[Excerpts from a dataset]
---

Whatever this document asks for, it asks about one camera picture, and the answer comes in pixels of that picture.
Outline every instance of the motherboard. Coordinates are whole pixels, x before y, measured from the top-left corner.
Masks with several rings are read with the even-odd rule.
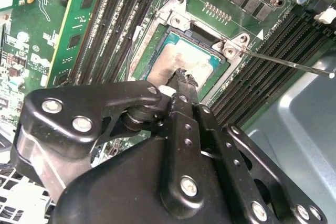
[[[183,68],[221,125],[251,123],[335,44],[335,0],[0,0],[0,128],[29,92]]]

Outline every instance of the gray plastic panel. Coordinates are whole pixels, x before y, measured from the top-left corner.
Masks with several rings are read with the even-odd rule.
[[[305,73],[246,133],[336,223],[336,79]]]

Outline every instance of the mounting screw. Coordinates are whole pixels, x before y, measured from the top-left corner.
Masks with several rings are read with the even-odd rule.
[[[197,194],[197,186],[191,178],[183,177],[180,185],[182,191],[188,196],[194,197]]]
[[[206,106],[203,106],[203,110],[205,113],[209,113],[209,114],[211,113],[210,109]]]
[[[179,98],[180,98],[182,101],[184,101],[184,102],[188,102],[187,97],[185,97],[185,96],[182,95],[182,94],[179,96]]]
[[[56,114],[62,110],[62,104],[55,100],[47,100],[42,103],[45,112]]]
[[[252,210],[260,221],[267,220],[266,211],[264,210],[261,204],[259,204],[258,202],[252,202]]]
[[[156,90],[156,88],[155,88],[155,87],[152,87],[152,86],[148,87],[147,89],[148,89],[148,91],[151,92],[152,94],[157,94],[157,92],[158,92],[158,91]]]
[[[73,127],[80,132],[88,132],[92,128],[90,119],[79,116],[72,121]]]
[[[321,215],[319,214],[319,212],[317,212],[317,210],[313,207],[309,207],[311,213],[318,219],[318,220],[322,220]]]
[[[239,130],[238,130],[236,127],[231,126],[231,130],[232,130],[234,133],[239,134]]]
[[[228,47],[223,50],[223,55],[225,58],[232,58],[237,53],[237,49],[233,47]]]
[[[302,217],[303,219],[305,219],[305,220],[309,220],[309,214],[308,214],[307,210],[306,210],[303,206],[298,205],[298,206],[296,207],[296,209],[298,210],[299,214],[301,215],[301,217]]]

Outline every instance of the ram slot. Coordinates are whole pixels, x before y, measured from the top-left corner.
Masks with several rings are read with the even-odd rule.
[[[313,33],[312,36],[306,36],[303,38],[303,42],[298,43],[296,47],[289,48],[288,50],[290,50],[290,53],[287,60],[294,62],[304,62],[307,57],[304,52],[302,52],[301,45],[312,43],[318,38],[318,35],[318,33]],[[243,99],[240,99],[239,104],[244,104],[244,106],[253,106],[253,104],[257,102],[258,99],[263,100],[263,95],[261,94],[264,94],[264,92],[267,93],[271,87],[278,85],[278,83],[276,82],[277,78],[279,78],[283,74],[286,74],[286,72],[289,70],[291,69],[286,66],[272,63],[271,69],[269,69],[269,72],[263,76],[263,80],[257,83],[253,90],[251,90],[251,93],[245,95]],[[232,111],[230,113],[227,113],[226,117],[222,119],[222,122],[225,121],[227,118],[235,121],[239,117],[241,117],[242,114],[244,114],[241,108],[236,109],[237,106],[238,104],[235,107],[232,107]]]
[[[292,41],[292,43],[296,43],[302,34],[309,28],[306,24],[301,24],[297,27],[293,32],[290,33],[290,36],[287,41]],[[290,45],[286,43],[280,44],[279,48],[272,49],[271,55],[274,58],[283,59],[286,55],[286,52],[291,48]],[[240,85],[240,91],[237,91],[235,94],[234,101],[231,102],[230,106],[225,106],[220,112],[216,114],[218,120],[221,122],[226,119],[228,116],[228,111],[234,110],[236,106],[238,106],[239,101],[243,99],[245,96],[249,95],[252,92],[253,88],[267,75],[269,71],[276,65],[274,62],[267,61],[267,60],[260,60],[258,61],[259,65],[255,69],[254,74],[248,76],[246,78],[244,85]]]
[[[124,0],[123,8],[117,19],[116,24],[111,32],[111,36],[108,40],[105,51],[102,55],[102,62],[97,70],[96,77],[92,80],[92,83],[104,83],[106,81],[106,73],[109,72],[109,69],[113,67],[113,53],[116,50],[116,45],[119,41],[119,38],[124,33],[126,26],[129,24],[129,18],[131,15],[135,15],[134,9],[140,0]]]
[[[137,25],[141,25],[144,21],[146,14],[149,10],[149,8],[152,5],[153,0],[145,0],[142,1],[139,5],[138,12],[141,13],[141,16],[135,16],[134,20],[130,24],[130,28],[128,29],[128,33],[125,36],[125,40],[122,42],[120,49],[118,50],[116,58],[116,64],[114,65],[113,69],[110,70],[107,80],[108,82],[115,82],[117,80],[117,76],[119,71],[123,70],[122,65],[125,62],[125,58],[127,56],[128,50],[130,50],[131,47],[131,37],[134,34],[135,28]]]
[[[310,52],[307,54],[307,57],[305,57],[304,59],[300,60],[298,63],[299,64],[305,64],[307,61],[309,61],[309,59],[311,57],[313,57],[313,55],[328,41],[328,39],[326,37],[320,38],[317,42],[314,42],[312,45],[312,48],[310,50]],[[286,73],[285,76],[283,76],[282,80],[279,81],[279,83],[274,86],[272,88],[272,91],[269,92],[269,97],[274,95],[287,81],[290,80],[291,77],[293,77],[293,75],[297,72],[297,70],[295,69],[290,69],[290,71],[288,71]],[[260,99],[260,101],[255,104],[254,107],[250,108],[250,110],[247,111],[247,113],[245,114],[241,114],[240,117],[236,120],[238,125],[243,125],[244,123],[247,122],[247,120],[249,118],[251,118],[251,116],[253,116],[260,108],[263,104],[265,104],[267,102],[267,98],[265,99]]]
[[[304,64],[327,40],[310,23],[292,13],[258,52]],[[220,125],[236,123],[242,126],[296,72],[295,69],[274,62],[251,58],[212,106]]]
[[[292,31],[295,25],[298,23],[299,18],[295,15],[289,16],[284,22],[281,23],[280,27],[277,29],[279,31],[277,36],[272,36],[268,39],[259,49],[259,53],[261,54],[269,54],[270,48],[274,48],[278,46],[285,35],[287,35],[290,31]],[[238,92],[238,88],[244,84],[253,73],[257,71],[260,65],[263,63],[263,60],[257,58],[251,58],[242,72],[234,79],[234,81],[229,85],[229,87],[220,95],[215,103],[212,106],[212,109],[217,115],[226,104],[233,98],[236,92]]]
[[[99,52],[103,51],[104,43],[102,43],[106,36],[108,36],[110,24],[112,23],[113,14],[115,14],[119,3],[122,0],[108,0],[106,4],[106,9],[104,10],[102,19],[99,23],[99,28],[97,30],[96,36],[92,42],[90,51],[88,52],[88,64],[86,71],[84,72],[80,83],[90,84],[92,79],[97,74],[95,72],[96,68],[100,65],[101,54]]]
[[[84,72],[88,67],[89,62],[88,54],[97,32],[100,31],[99,25],[101,23],[102,15],[105,11],[106,6],[107,6],[106,0],[96,1],[96,6],[93,9],[94,15],[91,18],[91,22],[85,34],[83,44],[78,53],[76,64],[71,72],[71,79],[73,80],[74,84],[79,84],[82,72]]]

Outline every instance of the metal rod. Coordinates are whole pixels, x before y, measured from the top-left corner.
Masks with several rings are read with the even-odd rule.
[[[325,77],[328,77],[330,79],[333,79],[335,77],[335,73],[327,72],[327,71],[324,71],[324,70],[321,70],[321,69],[307,67],[307,66],[304,66],[304,65],[300,65],[300,64],[297,64],[297,63],[290,62],[290,61],[281,60],[281,59],[278,59],[278,58],[273,58],[273,57],[270,57],[270,56],[267,56],[267,55],[257,54],[255,52],[250,52],[250,51],[245,51],[245,50],[242,50],[242,52],[245,53],[245,54],[248,54],[250,56],[253,56],[253,57],[273,61],[275,63],[279,63],[279,64],[282,64],[282,65],[285,65],[285,66],[288,66],[288,67],[291,67],[291,68],[301,69],[301,70],[304,70],[306,72],[318,74],[320,76],[325,76]]]

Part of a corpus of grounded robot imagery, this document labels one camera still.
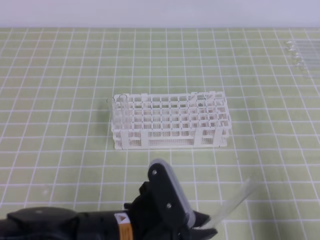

---

Work to complete -> The line with "Outline every instance of the motherboard." marks the end; reproduce exactly every line from the start of the entries up to it, that line included.

Result below ->
Whatever this document asks for, it asks about one camera picture, and the answer comes in pixels of that picture.
Outline every instance of the motherboard. Coordinates are whole pixels, x before y, measured from the top-left corner.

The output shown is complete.